Robin Avanthay - Influenza

Virus Influenza A : How a novel vaccine platform could help to limit virus infection and transmission in pigs and humans

Influenza or “flu” is a seasonal disease caused by the influenza virus, especially type A viruses. The World Health Organization (WHO) estimates that over a billion people contract the disease each season, leading to around 650,000 deaths. Wild birds, and specifically waterfowl, are known to be a natural reservoir of influenza A viruses, but other species can also become infected may serve as intermediate hosts. This is the case with pigs, which serve as hosts for swine, avian and human influenza viruses and, following adaptation and exchange of gene segments, can be the source of new influenza A viruses with pandemic potential. Vaccination of both pigs and humans can limit the severity of the symptoms and the spread of the virus.

Due to the role of domestic pigs as an intermediate host in the evolution of pandemic influenza A viruses, the IVI is working on the development of nasally administered vaccines to induce an immune response in the mucosal tissue of the upper respiratory tract which may prevent transmission of the virus from one animal to another.

Interview with Dr Robin Avanthay

Robin web

What was the aim of your doctoral thesis?

The goal was to develop a novel mucosal vaccine against influenza A virus (IAV) and assess its efficacity in the pig model.

What are the main findings of your dissertation?

Throughout my thesis, with the combined efforts of Artur Summerfield and Obdulio Garcia-Nicolas from the Immunology department and Gert Zimmer from the Virology department, we identified a live-attenuated influenza vaccine (LAIV) candidate encoding modified viral proteins (NS1 and PA-X) that are involved in shut-off of the host response. By using a novel bronchiolar epithelial cell line, we showed that this vaccine candidate is attenuated due to an increased innate immune response by the infected cells and reduced virus-induced cell death, leading to impaired release of new viral particles (Link to the publication). However, intranasal immunization of this LAIV in the pig model revealed that it replicated for too long time to be considered as safe. We therefore developed a novel vaccination protocol consisting of an initial intramuscular immunization using a non-spreading vector expressing the hemagglutinin antigen of IAV, followed by an intranasal boost using the LAIV. We showed that this protocol considerably increased the safety of the vaccine by reducing LAIV replication and inducing a robust systemic and local immune response, providing sterile immunity upon homologous challenge infection.

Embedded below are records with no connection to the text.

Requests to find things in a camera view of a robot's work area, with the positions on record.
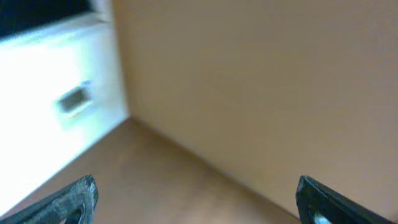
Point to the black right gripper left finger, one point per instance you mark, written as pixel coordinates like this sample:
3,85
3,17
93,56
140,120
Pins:
74,203

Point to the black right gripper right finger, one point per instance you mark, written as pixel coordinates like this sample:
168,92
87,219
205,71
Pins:
318,203

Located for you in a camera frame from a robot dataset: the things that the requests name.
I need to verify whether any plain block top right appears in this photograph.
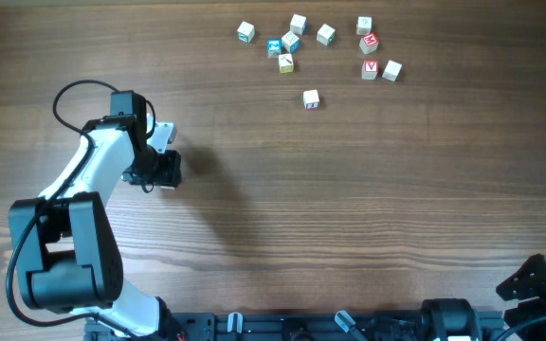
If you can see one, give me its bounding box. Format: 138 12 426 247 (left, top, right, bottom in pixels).
356 16 373 36

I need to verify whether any red M block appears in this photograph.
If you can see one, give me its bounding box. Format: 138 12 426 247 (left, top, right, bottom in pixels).
359 32 380 54

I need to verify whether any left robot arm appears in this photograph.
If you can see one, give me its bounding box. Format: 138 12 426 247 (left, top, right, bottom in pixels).
6 90 186 340

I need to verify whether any green-edged block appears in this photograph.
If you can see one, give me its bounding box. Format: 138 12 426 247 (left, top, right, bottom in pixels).
317 24 336 45
237 21 255 44

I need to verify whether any plain block top centre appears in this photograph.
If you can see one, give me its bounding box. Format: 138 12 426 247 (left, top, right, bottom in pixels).
290 13 307 35

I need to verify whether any plain block far right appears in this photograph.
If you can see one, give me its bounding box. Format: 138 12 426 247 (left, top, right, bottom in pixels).
382 61 402 81

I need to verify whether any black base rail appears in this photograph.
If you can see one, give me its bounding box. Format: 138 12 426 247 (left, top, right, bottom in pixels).
84 310 507 341

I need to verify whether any yellow hammer block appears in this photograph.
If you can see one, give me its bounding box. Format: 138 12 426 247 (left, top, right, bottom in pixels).
278 53 295 74

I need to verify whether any green-edged block top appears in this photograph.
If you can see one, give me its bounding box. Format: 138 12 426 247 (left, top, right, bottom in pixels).
317 24 336 45

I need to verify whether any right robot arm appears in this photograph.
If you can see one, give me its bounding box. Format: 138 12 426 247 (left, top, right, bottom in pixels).
421 254 546 340

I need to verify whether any red A block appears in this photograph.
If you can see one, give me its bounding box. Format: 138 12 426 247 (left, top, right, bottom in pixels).
361 60 379 81

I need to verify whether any blue letter block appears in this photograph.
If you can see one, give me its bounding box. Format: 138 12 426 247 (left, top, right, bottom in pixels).
267 39 282 59

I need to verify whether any green-edged block far left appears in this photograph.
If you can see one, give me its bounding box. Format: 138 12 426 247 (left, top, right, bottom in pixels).
237 21 255 44

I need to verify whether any blue-edged round-symbol block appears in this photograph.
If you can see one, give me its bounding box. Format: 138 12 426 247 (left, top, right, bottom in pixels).
282 31 300 53

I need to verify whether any red-edged bottom block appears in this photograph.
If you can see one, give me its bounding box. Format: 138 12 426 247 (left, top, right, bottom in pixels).
302 89 320 110

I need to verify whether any plain block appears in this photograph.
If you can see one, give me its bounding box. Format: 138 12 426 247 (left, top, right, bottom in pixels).
382 61 402 81
290 13 307 35
356 16 373 36

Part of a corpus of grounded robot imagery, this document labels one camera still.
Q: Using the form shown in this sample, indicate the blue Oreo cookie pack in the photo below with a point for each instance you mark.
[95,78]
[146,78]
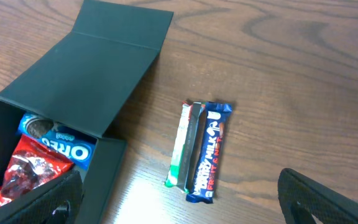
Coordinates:
[76,146]

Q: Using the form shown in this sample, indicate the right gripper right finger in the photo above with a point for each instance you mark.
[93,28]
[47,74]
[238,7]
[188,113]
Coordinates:
[304,200]

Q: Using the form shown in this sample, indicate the red Hacks candy bag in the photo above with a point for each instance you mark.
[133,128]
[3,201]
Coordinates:
[26,166]

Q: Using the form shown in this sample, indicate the Dairy Milk chocolate bar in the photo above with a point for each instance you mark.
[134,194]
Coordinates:
[204,180]

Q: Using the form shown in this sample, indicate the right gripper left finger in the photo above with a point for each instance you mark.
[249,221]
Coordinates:
[57,201]

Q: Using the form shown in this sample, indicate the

To what extent will your findings help to advance research?

The elimination of IAV before it starts replicating in the host (sterile immunity) is the only way to prevent initial infection and transmission of IAV, subsequently limiting the probability of pandemics. The vaccine we developed allowed such sterile immunity to be achieved in pigs and is therefore a promising approach that should be further investigated for possible translation to humans.

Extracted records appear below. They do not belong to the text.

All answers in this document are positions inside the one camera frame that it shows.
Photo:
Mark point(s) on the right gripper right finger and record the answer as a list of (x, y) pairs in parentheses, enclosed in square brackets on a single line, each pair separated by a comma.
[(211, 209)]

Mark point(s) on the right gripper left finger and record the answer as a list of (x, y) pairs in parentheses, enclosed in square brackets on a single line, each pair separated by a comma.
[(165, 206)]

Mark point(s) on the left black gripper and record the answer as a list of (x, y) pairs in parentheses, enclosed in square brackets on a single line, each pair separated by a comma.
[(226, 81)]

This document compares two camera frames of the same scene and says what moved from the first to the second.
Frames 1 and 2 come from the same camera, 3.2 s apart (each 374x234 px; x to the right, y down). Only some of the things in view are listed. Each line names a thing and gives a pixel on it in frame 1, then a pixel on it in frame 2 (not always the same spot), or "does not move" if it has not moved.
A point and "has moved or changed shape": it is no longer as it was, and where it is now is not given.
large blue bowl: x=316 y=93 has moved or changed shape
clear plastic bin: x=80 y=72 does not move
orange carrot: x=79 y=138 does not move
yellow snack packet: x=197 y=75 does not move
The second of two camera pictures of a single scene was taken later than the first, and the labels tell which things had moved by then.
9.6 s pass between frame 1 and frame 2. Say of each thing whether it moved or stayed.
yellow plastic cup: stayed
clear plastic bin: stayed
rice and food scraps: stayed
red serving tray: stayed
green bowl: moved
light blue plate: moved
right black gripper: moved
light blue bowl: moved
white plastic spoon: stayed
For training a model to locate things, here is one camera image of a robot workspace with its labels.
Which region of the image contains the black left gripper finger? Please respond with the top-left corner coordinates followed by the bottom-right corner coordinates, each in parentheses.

What are you most proud of in this work?

Overall, I am delighted with how the project turned out. As I was part of two teams (the groups led by Artur Summerfield and Gert Zimmer), the suggestions as to how the project should continue were sometimes a bit divergent and I am happy with how we dealt with that to keep everything on track.

What did you especially like about working on your thesis?

The interactions with the rest of the IVI staff and the good atmosphere inside the lab. And the fact that the institute is located in the middle of the countryside was really nice because of all the wild animals running around.

What was your time at the IVI like?

I really enjoyed my time at the IVI. Everybody is really friendly and helpful. I would do it all over again.

What projects do you have coming up, what are your plans?

I will start working for a company focusing on the development of solid tumor treatments.